> [What the task requires]: For each line of the listing below that contains the string "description", copy the line.

> [Source material]:
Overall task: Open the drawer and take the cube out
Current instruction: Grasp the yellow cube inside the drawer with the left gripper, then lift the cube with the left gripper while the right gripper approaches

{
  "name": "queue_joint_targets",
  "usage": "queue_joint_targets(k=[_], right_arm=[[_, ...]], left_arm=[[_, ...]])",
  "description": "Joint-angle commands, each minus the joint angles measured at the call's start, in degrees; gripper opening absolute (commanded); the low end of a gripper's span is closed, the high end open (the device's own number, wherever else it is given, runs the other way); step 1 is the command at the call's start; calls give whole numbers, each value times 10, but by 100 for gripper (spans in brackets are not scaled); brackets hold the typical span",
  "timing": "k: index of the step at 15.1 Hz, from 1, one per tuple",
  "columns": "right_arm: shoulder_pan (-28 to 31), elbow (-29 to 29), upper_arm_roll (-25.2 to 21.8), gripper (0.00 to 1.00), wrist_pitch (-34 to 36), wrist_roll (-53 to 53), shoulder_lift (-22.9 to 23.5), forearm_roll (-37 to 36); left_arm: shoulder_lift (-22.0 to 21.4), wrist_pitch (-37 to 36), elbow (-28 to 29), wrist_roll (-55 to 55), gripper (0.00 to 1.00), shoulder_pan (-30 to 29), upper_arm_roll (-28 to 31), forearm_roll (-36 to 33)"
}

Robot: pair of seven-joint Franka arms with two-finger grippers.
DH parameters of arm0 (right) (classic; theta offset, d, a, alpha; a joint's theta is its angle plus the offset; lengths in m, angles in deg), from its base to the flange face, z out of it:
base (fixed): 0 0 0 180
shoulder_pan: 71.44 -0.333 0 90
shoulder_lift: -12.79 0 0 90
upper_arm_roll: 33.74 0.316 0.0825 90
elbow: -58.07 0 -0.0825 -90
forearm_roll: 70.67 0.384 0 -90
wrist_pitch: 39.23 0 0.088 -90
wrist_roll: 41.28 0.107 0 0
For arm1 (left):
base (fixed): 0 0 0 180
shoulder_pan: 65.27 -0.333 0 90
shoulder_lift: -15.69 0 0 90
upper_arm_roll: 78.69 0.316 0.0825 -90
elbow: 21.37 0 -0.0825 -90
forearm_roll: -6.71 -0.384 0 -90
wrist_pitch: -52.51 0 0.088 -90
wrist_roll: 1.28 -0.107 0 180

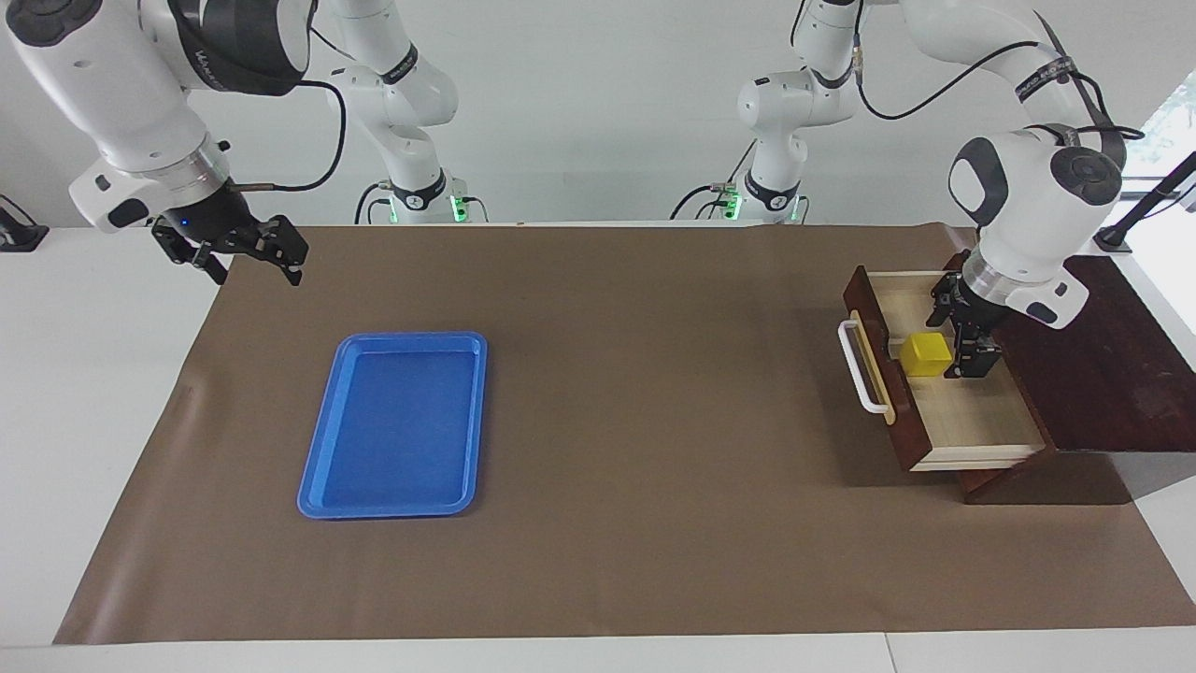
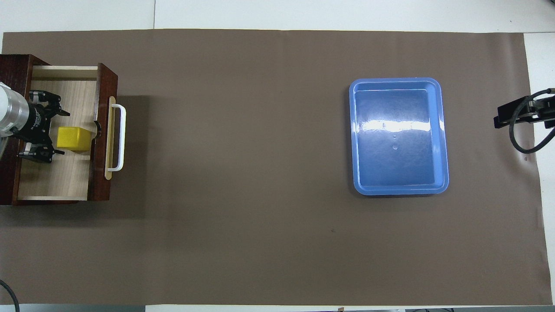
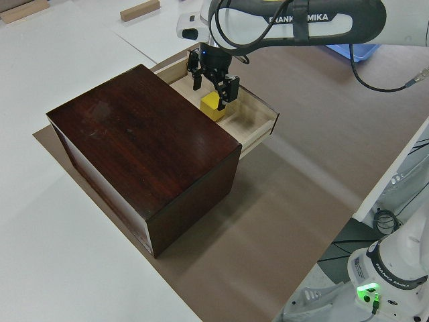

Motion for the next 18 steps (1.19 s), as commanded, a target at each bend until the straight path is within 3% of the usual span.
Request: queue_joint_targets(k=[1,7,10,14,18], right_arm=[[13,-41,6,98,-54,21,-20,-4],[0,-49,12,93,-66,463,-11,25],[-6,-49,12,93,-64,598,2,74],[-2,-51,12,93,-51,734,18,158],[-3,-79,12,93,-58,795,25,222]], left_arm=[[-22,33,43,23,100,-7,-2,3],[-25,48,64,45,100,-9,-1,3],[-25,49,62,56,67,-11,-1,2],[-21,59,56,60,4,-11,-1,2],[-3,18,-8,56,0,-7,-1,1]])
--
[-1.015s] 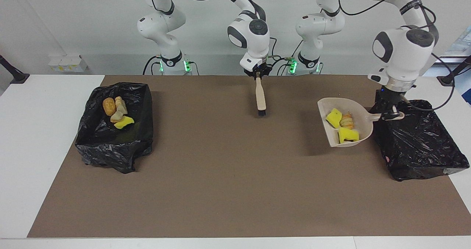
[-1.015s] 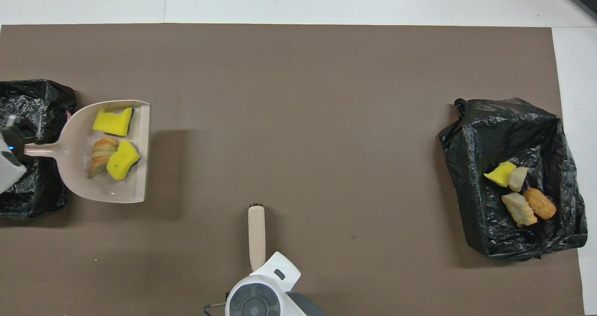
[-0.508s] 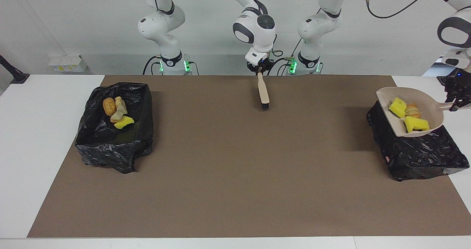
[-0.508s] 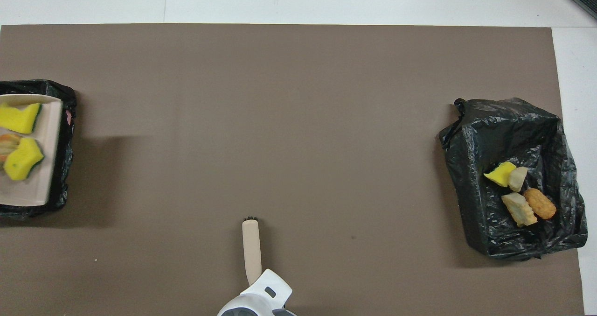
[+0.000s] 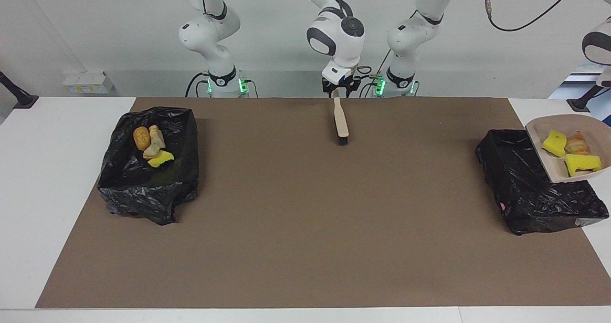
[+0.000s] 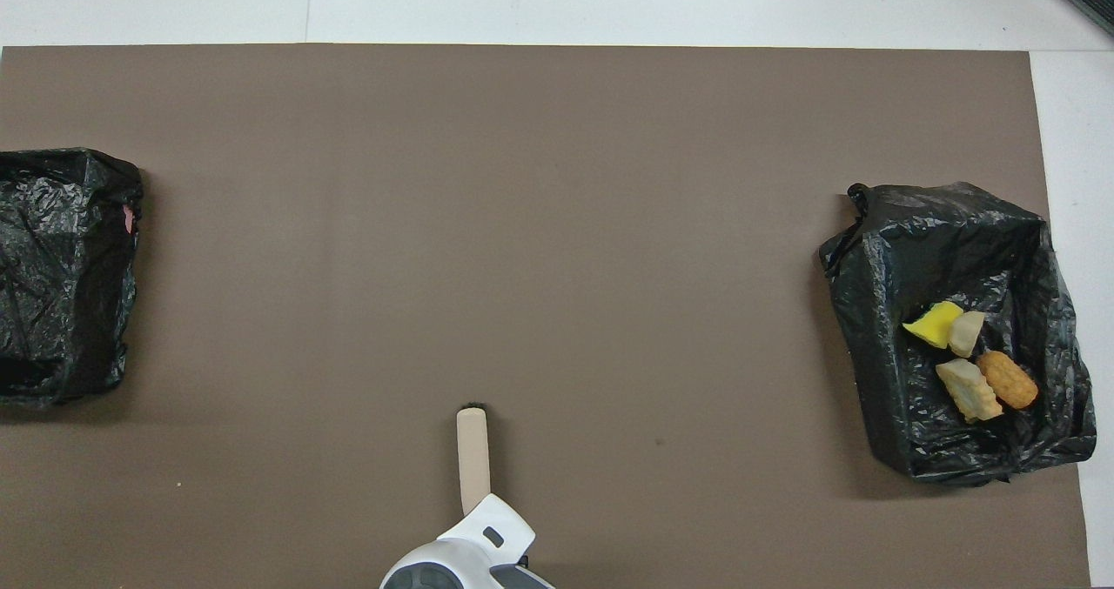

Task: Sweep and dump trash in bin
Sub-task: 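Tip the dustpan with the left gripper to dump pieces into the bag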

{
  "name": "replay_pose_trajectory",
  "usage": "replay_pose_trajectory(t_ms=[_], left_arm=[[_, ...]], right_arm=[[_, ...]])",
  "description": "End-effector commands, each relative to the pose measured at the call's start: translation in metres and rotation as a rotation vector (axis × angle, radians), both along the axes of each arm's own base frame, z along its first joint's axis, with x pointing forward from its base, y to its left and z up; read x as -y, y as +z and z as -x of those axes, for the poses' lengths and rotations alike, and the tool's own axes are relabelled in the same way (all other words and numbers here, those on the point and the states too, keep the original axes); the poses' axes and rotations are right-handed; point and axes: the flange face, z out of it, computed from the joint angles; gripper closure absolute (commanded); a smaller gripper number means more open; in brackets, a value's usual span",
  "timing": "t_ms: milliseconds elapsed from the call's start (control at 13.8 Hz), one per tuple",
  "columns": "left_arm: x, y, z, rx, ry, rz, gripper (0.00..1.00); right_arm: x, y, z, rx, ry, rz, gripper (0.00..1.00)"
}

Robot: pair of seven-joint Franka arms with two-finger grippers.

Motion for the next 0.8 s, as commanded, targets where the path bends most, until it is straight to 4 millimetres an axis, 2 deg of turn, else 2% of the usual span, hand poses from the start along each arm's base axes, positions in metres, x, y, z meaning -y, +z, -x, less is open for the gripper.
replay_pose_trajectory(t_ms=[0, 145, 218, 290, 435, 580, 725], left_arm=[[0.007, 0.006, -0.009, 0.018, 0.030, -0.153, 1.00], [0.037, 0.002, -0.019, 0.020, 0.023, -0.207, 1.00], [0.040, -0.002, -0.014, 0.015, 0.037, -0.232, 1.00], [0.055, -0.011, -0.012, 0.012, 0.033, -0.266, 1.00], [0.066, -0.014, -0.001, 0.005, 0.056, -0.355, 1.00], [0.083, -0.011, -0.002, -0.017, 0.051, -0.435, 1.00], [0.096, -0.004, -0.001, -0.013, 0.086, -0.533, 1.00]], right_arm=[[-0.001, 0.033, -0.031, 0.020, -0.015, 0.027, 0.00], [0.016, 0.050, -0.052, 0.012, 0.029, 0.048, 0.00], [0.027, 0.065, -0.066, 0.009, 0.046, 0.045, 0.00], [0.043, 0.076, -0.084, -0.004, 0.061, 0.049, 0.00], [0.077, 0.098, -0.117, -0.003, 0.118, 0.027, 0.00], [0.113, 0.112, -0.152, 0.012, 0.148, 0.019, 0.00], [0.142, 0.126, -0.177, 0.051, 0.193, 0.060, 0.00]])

> [Answer to this exercise]:
  "description": "Joint-angle commands, each minus the joint angles measured at the call's start, in degrees; gripper opening absolute (commanded); the low end of a gripper's span is closed, the high end open (the device's own number, wherever else it is given, runs the other way); step 1 is the command at the call's start; calls give whole numbers, each value times 10, but by 100 for gripper (spans in brackets are not scaled); brackets hold the typical span",
  "description": "End-effector commands, each relative to the pose measured at the call's start: translation in metres and rotation as a rotation vector (axis × angle, radians), both along the axes of each arm's own base frame, z along its first joint's axis, with x pointing forward from its base, y to its left and z up; read x as -y, y as +z and z as -x of those axes, for the poses' lengths and rotations alike, and the tool's own axes are relabelled in the same way (all other words and numbers here, those on the point and the states too, keep the original axes); the poses' axes and rotations are right-handed; point and axes: the flange face, z out of it, computed from the joint angles; gripper closure absolute (commanded); a smaller gripper number means more open; in brackets, a value's usual span",

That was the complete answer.